In the study, researchers examined the health records of people in 10 European countries. Among the data analyzed using those records: daily consumption of red meat, processed meat and fish. All subjects were free of cancer at the start of the study, but after approximately five years, more than 1,300 people had been diagnosed with colorectal cancer.

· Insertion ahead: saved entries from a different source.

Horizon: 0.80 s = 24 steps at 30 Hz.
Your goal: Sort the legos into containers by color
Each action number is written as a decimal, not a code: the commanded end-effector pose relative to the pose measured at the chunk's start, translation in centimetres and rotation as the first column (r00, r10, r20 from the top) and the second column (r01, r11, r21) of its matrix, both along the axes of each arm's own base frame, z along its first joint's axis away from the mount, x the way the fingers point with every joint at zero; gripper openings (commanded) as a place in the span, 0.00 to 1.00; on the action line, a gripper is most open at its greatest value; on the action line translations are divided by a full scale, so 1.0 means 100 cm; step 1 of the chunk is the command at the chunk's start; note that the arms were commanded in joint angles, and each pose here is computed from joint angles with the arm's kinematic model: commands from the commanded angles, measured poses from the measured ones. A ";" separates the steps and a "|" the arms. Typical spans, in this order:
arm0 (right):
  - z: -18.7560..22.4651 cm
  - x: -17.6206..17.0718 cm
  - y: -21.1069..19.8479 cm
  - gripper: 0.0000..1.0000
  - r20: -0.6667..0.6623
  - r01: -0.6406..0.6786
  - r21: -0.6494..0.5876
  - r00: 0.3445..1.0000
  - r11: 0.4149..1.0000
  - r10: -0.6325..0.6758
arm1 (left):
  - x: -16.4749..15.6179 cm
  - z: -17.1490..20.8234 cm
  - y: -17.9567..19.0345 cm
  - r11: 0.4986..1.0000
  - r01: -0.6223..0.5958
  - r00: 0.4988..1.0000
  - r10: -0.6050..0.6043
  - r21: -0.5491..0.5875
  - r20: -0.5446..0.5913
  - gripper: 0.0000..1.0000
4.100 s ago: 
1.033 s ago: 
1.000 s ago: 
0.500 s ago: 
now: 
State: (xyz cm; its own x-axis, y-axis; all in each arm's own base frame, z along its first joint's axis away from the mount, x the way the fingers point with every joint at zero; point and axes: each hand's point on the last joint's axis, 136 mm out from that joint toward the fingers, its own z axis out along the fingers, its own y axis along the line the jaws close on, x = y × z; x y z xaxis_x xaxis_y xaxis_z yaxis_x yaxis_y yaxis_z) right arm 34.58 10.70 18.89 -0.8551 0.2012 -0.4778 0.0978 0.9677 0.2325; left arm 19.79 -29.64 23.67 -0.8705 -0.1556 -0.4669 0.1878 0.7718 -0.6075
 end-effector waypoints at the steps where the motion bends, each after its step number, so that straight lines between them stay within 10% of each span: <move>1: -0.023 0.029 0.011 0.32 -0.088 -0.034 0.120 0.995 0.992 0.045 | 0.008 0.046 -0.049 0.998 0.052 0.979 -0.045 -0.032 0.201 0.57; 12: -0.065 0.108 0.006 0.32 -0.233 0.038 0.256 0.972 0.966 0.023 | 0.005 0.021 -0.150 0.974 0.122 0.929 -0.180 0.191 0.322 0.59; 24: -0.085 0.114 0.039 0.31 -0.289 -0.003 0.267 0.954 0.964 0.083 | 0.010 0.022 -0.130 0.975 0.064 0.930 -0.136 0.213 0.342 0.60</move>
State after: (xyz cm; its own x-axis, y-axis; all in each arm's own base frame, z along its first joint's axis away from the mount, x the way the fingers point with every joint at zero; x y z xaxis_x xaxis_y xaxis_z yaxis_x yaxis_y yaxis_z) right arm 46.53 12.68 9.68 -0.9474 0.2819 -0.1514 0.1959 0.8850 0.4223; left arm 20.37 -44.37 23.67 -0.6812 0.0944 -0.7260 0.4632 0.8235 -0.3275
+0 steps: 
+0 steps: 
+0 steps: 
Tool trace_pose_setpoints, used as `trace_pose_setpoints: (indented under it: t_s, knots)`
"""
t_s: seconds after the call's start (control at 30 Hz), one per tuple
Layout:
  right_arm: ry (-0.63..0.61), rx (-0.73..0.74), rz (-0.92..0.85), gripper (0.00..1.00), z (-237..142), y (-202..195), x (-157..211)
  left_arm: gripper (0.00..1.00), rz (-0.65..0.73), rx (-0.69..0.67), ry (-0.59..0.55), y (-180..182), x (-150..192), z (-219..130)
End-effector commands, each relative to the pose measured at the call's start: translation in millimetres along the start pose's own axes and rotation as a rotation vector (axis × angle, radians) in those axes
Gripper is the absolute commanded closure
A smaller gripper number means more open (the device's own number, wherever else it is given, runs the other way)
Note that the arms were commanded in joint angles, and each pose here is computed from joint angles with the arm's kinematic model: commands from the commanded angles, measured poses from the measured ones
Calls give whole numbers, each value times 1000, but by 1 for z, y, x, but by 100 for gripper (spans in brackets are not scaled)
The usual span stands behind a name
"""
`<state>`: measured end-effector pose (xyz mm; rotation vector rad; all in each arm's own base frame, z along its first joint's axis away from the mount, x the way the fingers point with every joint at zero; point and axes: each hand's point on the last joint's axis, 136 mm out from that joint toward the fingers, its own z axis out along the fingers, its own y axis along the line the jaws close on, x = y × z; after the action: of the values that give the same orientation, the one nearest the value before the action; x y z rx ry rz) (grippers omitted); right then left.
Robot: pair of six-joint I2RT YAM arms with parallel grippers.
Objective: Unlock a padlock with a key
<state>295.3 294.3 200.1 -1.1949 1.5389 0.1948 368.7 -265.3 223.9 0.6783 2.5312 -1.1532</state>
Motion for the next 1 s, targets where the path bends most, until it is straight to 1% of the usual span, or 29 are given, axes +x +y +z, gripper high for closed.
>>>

Results: People who ate higher amounts of red or processed meat (160 or more grams per day - approximately 5.7 ounces) developed bowel cancer at a significantly higher rate than those who ate lower amounts (less than 20 grams per day). Fish intake, on the other hand, seemed to have a protective effect. People who consumed more than 80 grams of fish (approximately 3 ounces) per day were 31 percent less likely to develop colon cancer compared to people who consumed less than 10 grams of fish daily. People eating high amounts of fish and low amounts of red meat also were significantly less likely to develop colorectal cancer than those who ate low amounts of fish and high amounts of red meat.
- Norat T, Bingham S, Ferrari S, et al. Meat, fish, and colorectal cancer risk: The European Prospective Investigation into Cancer and Nutrition. Journal of the National Cancer Institute, June 15, 2005;97(12):906-916.